**Your goal**.
Match the string "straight" against each line below, and copy every line that matches.

============================================================

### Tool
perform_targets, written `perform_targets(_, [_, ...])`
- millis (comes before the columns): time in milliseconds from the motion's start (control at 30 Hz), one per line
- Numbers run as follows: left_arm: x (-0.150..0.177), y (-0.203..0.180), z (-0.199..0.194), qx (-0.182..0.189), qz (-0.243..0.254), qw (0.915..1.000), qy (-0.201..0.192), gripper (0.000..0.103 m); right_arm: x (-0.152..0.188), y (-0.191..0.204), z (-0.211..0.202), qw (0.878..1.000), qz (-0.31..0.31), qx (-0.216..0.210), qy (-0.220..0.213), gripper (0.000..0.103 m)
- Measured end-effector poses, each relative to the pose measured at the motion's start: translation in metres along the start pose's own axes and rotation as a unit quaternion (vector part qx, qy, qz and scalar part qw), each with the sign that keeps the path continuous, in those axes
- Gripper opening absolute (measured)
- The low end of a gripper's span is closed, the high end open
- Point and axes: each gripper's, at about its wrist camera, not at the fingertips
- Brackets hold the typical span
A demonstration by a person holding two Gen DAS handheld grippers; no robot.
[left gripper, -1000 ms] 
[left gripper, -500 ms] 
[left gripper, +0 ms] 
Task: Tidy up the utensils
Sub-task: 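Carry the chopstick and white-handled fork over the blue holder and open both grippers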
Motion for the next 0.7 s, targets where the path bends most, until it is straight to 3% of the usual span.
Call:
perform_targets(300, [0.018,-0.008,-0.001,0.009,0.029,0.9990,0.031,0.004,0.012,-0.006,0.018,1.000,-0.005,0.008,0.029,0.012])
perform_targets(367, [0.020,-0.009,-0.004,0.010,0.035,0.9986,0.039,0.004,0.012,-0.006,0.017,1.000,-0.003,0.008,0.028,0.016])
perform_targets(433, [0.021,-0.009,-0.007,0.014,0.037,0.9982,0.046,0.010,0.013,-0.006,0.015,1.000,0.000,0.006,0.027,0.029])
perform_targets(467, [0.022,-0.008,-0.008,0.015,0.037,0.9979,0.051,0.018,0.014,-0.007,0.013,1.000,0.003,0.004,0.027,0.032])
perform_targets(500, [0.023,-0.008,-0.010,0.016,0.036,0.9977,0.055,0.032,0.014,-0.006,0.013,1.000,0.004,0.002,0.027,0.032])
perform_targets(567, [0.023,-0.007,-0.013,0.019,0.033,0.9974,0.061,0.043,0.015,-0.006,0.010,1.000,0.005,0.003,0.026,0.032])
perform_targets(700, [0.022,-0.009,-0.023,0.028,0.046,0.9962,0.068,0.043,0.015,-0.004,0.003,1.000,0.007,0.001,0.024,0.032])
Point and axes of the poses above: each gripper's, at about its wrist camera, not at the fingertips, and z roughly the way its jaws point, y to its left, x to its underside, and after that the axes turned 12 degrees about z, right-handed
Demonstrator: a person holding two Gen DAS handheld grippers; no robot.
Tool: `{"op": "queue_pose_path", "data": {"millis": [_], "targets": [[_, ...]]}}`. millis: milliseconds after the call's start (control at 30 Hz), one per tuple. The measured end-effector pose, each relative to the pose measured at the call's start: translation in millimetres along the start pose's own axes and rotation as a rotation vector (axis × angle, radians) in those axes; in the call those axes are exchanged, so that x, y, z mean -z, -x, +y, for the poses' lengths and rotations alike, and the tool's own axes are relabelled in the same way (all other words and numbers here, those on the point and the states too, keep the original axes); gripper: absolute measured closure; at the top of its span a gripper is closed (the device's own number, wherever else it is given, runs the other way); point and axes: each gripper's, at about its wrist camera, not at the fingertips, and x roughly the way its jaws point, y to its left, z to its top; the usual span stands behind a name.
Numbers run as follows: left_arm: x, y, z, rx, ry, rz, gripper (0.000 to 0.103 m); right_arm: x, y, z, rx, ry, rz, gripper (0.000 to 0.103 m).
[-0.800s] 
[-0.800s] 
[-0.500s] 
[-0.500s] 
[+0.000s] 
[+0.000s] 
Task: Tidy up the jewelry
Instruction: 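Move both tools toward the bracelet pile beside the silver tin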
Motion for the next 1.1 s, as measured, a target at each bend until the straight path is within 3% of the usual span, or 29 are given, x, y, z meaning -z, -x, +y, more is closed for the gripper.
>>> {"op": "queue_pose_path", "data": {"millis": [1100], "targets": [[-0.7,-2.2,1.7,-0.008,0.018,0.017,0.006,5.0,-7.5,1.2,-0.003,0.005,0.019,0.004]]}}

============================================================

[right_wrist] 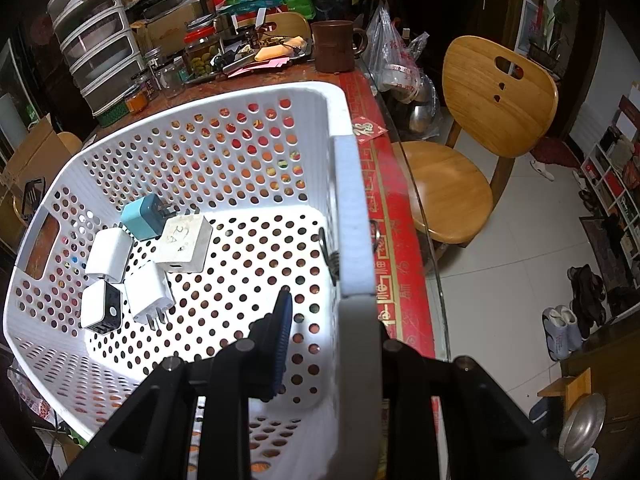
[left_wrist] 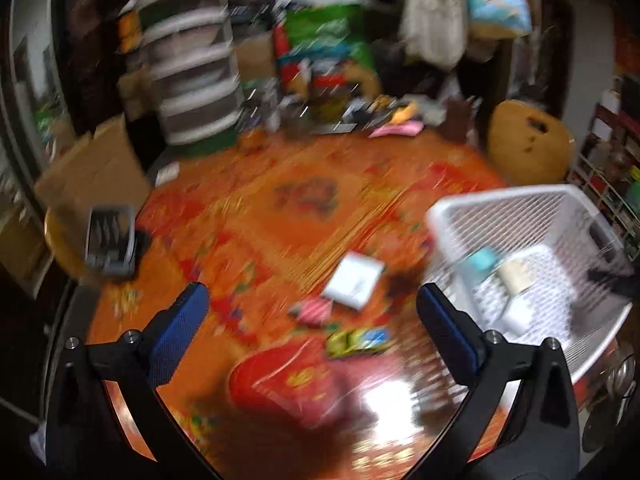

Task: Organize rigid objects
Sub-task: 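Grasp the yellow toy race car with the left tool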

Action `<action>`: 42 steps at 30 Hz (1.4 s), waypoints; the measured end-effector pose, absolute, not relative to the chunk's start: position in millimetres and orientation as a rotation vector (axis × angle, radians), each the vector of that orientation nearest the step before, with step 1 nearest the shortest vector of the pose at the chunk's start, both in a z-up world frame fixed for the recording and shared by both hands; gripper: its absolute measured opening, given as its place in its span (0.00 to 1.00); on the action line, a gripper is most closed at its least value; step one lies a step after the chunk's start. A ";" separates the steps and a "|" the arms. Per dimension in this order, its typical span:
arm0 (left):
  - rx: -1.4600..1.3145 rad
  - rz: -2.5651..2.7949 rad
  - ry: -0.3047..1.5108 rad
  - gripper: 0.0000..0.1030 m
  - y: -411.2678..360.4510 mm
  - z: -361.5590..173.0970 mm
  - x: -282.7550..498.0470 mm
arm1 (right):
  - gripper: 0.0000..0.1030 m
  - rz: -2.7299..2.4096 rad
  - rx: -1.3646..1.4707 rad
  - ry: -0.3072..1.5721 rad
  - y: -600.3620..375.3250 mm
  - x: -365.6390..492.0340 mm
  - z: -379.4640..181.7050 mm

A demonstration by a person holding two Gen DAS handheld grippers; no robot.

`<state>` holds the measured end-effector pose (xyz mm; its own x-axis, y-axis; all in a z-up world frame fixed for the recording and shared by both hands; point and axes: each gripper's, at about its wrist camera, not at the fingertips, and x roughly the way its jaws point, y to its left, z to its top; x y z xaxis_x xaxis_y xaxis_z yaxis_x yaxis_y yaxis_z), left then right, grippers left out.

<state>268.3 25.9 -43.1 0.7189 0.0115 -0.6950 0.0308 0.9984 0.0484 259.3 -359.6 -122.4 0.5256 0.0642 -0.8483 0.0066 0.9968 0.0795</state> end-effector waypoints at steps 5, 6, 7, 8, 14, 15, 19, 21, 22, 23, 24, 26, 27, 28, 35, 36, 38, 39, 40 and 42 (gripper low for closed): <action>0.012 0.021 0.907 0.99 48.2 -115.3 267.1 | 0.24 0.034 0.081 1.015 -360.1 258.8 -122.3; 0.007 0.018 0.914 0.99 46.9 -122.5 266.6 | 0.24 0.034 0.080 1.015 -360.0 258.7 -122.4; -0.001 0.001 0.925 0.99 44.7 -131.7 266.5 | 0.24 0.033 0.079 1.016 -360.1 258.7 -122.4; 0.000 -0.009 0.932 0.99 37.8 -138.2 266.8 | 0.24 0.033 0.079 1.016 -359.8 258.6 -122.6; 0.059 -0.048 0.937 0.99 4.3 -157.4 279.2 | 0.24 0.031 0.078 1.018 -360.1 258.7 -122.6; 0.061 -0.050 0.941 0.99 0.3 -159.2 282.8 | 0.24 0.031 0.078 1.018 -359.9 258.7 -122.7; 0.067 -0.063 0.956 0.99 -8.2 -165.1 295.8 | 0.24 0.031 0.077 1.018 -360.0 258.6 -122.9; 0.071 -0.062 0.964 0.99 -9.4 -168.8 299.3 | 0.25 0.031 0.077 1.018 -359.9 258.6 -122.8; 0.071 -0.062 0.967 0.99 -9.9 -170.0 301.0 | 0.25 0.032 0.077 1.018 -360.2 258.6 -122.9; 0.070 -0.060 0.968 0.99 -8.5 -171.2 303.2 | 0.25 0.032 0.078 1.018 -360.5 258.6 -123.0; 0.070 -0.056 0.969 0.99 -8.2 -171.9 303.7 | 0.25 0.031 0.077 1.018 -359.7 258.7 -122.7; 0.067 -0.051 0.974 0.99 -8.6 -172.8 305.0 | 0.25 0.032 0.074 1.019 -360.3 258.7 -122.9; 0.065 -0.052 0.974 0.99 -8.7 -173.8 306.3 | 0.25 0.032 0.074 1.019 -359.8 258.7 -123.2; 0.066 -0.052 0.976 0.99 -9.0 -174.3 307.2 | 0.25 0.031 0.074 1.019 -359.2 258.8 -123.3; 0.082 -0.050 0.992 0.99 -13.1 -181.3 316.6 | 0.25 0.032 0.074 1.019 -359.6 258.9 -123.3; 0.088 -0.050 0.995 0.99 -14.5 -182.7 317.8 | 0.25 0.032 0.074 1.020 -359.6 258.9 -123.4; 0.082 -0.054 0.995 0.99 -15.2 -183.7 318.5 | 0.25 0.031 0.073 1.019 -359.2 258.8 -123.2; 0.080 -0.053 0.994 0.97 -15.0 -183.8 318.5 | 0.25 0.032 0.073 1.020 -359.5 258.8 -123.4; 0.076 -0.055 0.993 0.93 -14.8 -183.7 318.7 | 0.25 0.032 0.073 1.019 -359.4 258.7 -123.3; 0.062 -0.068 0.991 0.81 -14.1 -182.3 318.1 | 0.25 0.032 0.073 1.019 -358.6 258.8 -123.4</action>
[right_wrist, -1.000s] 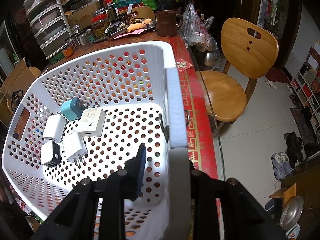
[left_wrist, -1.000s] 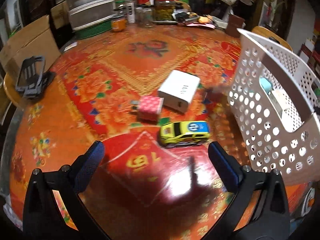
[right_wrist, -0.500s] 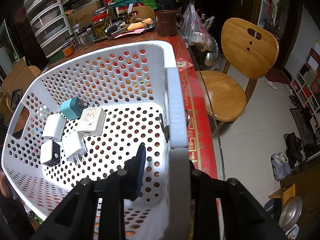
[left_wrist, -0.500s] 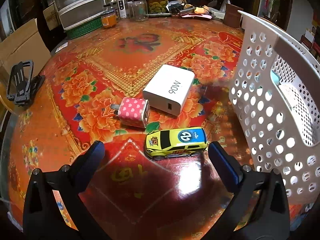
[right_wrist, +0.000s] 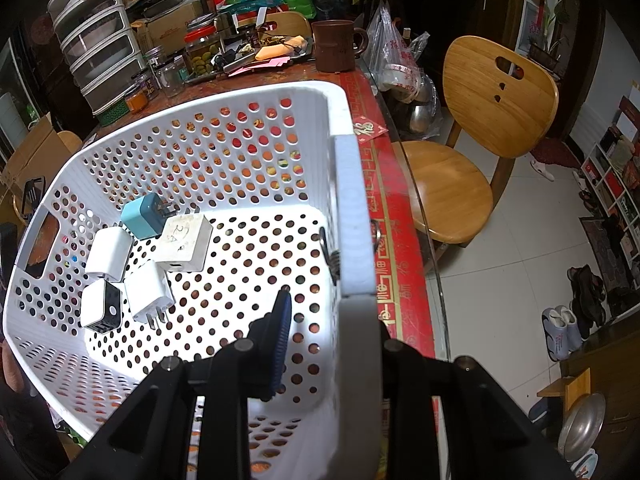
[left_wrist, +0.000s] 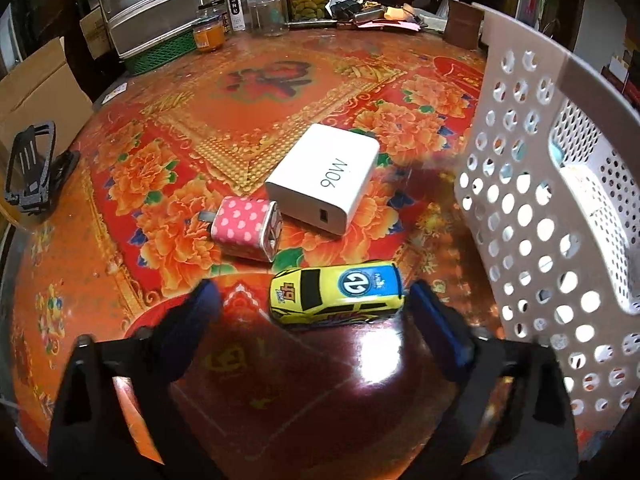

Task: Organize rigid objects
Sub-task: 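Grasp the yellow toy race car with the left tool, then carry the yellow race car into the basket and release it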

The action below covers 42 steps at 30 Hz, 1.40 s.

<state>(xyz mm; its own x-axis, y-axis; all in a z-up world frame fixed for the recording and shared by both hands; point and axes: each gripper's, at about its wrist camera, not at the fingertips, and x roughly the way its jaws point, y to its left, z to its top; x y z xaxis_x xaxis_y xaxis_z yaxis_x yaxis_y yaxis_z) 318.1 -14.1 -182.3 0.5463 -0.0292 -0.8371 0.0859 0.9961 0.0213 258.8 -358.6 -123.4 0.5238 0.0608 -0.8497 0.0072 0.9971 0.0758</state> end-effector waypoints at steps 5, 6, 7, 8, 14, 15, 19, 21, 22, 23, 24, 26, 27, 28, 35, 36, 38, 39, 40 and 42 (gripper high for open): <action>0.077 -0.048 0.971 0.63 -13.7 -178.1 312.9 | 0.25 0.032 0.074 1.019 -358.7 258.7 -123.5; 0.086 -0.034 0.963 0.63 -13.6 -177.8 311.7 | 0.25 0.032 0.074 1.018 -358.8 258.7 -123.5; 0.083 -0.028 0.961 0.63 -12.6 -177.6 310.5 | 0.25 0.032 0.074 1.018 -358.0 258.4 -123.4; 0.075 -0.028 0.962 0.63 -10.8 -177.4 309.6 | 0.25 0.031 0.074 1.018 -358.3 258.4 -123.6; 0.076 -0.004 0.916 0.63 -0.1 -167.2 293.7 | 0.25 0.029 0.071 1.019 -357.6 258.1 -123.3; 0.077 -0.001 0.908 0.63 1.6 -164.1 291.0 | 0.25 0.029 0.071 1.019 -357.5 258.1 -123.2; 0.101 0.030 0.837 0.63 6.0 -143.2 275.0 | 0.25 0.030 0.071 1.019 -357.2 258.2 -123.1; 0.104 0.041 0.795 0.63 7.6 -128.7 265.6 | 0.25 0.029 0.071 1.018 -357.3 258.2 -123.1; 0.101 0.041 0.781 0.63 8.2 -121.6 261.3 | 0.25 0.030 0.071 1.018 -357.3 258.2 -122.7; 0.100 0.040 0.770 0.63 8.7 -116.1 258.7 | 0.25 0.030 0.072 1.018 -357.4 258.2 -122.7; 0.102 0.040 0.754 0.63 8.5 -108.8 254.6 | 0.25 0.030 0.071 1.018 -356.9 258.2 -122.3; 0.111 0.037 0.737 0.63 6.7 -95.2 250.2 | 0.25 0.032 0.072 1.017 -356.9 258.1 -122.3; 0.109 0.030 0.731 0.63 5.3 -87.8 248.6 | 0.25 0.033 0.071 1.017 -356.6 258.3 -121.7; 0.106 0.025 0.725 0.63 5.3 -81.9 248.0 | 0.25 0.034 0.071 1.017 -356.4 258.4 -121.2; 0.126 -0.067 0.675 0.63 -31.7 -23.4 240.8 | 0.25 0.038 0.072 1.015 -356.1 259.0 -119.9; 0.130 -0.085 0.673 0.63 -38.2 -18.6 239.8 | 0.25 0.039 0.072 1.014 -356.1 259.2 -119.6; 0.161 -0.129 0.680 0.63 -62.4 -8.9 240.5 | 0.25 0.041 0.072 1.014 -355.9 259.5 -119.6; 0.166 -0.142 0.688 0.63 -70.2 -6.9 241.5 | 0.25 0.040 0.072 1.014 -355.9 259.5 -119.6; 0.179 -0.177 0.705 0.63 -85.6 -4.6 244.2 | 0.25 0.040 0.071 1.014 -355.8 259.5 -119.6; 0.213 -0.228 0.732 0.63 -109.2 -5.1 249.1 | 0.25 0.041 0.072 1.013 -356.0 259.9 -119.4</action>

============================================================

**Answer space**.
Motion for the next 0.7 s, targets where the path bends most, until it is straight to 3% of the usual span.
Motion for the next 1.1 s, as measured, a target at each bend until the straight path is within 3% of the usual span, or 29 are given, x, y, z meaning -z, -x, +y, more is closed for the gripper.

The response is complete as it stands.